Optimizing searches for gravitational wave bursts using coherent WaveBurst-2G

The most general searches for gravitational wave transients (GWTs) rely on data analysis methods that do not assume prior knowledge of the signal’s waveform, direction, and arrival time on Earth. These searches provide data-driven signal reconstructions that are crucial both for testing available GW emission models and for discovering yet-to-be-unveiled sources. Here, we discuss the progresses in detection performances of the coherent WaveBurst second generation pipeline (cWB-2G), which is highly adaptable to minimally–modeled as well as model–informed searches for GWTs. Several search configurations for GWTs are examined using approximately 14.8 d of observation time from the third observing run by LIGO-Virgo-KAGRA (LVK).

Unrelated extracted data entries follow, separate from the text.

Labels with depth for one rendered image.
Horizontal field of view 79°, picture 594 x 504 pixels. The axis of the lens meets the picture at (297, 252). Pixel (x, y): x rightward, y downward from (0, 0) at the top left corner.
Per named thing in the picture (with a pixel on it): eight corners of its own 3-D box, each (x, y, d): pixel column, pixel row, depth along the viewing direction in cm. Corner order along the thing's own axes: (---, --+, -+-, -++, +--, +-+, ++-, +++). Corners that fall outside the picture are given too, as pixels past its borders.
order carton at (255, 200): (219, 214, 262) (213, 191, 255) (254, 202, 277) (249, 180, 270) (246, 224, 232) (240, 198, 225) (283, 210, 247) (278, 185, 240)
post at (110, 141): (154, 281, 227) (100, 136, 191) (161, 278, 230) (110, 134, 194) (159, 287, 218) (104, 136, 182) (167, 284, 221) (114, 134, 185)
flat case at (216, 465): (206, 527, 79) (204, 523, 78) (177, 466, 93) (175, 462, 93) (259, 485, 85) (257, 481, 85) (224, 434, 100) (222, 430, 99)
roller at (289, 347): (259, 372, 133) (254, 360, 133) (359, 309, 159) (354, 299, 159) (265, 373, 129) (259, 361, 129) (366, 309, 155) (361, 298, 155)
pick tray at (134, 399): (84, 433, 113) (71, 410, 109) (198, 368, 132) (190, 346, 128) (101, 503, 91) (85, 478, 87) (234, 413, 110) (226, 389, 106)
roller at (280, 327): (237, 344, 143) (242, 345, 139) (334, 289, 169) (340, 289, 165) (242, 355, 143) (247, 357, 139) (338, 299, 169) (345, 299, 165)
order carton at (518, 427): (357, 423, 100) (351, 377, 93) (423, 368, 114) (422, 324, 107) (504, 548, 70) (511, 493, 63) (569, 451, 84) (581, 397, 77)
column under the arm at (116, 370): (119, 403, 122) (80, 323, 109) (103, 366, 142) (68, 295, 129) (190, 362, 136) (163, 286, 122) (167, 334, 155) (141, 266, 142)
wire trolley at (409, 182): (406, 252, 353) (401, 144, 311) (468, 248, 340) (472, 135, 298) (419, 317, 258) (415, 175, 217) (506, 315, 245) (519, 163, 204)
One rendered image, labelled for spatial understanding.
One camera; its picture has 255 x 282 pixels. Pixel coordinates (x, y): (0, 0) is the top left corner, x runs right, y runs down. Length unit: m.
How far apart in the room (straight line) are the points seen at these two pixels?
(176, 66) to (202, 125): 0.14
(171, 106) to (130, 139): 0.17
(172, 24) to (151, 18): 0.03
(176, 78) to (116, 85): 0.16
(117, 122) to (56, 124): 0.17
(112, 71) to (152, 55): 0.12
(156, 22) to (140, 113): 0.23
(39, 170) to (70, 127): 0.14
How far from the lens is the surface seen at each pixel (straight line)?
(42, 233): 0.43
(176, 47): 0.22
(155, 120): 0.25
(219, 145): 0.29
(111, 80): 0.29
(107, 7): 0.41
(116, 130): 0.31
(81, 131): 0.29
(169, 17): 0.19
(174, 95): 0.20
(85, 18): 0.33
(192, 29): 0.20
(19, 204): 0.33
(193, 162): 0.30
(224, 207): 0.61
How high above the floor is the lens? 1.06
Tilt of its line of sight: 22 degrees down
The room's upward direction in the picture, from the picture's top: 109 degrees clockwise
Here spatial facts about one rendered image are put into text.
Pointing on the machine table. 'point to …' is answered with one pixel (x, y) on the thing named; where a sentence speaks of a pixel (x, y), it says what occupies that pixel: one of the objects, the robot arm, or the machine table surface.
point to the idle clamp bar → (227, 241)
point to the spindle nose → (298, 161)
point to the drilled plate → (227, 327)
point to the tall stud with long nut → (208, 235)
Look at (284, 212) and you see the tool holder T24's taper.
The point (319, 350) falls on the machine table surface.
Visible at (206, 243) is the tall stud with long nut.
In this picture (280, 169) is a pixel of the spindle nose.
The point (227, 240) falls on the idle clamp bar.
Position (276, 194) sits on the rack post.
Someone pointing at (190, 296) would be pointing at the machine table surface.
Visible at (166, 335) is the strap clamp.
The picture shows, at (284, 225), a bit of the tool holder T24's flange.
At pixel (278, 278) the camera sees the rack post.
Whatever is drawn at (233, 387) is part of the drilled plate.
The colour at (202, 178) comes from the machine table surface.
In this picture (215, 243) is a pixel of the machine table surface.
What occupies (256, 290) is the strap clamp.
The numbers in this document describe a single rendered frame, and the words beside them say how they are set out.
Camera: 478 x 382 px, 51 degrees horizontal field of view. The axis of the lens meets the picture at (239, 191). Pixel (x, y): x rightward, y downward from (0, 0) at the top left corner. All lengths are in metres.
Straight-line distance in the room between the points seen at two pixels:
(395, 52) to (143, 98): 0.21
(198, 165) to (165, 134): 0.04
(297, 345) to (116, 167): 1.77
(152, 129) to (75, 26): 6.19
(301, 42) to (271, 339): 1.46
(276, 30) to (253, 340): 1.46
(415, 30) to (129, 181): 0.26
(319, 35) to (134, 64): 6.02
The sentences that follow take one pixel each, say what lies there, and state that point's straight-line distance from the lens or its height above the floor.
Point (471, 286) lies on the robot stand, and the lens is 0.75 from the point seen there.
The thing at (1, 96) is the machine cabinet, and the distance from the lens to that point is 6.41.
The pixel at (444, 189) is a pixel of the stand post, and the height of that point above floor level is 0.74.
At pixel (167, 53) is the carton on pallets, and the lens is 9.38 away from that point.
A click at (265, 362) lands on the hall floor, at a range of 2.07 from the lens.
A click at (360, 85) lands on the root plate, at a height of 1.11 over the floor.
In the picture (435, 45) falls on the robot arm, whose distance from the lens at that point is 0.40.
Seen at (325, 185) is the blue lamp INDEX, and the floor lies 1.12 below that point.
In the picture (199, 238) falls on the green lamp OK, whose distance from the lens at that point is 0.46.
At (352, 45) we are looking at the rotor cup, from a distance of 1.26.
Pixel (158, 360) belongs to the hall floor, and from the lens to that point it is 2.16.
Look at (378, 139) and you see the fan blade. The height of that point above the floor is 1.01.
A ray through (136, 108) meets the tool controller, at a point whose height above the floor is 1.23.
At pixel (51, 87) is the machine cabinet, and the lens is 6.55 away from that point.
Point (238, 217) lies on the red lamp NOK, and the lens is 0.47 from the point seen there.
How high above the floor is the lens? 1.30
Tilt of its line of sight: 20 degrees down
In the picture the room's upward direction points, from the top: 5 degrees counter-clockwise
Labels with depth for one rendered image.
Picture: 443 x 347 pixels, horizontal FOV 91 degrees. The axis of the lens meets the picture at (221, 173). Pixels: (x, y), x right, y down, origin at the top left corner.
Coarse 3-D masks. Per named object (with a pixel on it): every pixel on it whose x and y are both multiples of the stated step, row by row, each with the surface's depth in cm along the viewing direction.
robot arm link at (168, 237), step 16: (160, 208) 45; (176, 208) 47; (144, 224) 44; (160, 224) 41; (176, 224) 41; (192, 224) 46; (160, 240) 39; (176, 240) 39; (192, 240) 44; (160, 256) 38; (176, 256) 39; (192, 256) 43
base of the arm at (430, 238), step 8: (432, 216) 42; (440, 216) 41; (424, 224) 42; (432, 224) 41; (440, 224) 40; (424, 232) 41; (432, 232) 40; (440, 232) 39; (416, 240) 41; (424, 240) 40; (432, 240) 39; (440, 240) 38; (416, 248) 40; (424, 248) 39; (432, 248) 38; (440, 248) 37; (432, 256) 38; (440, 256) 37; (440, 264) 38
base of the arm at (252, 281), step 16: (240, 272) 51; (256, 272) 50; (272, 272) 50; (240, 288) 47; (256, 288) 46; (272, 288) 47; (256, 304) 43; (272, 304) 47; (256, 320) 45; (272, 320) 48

Recent enhancements include a ranking statistic fully based on multivariate classification with eXtreme gradient boosting, a thorough validation of the accuracy of the statistical significance of GWT candidates, and the measurement of the correlations of false alarms and simulated detections between different concurrent searches. For the first time, we provide a comprehensive comparison of cWB-2G performances on data from networks made of two and three detectors, and we demonstrate the advantage of combining concurrent searches for GWTs of generic morphology in a global observatory. This work offers essential insights for assessing our data analysis strategies in the ongoing and future LVK searches for generic GWTs.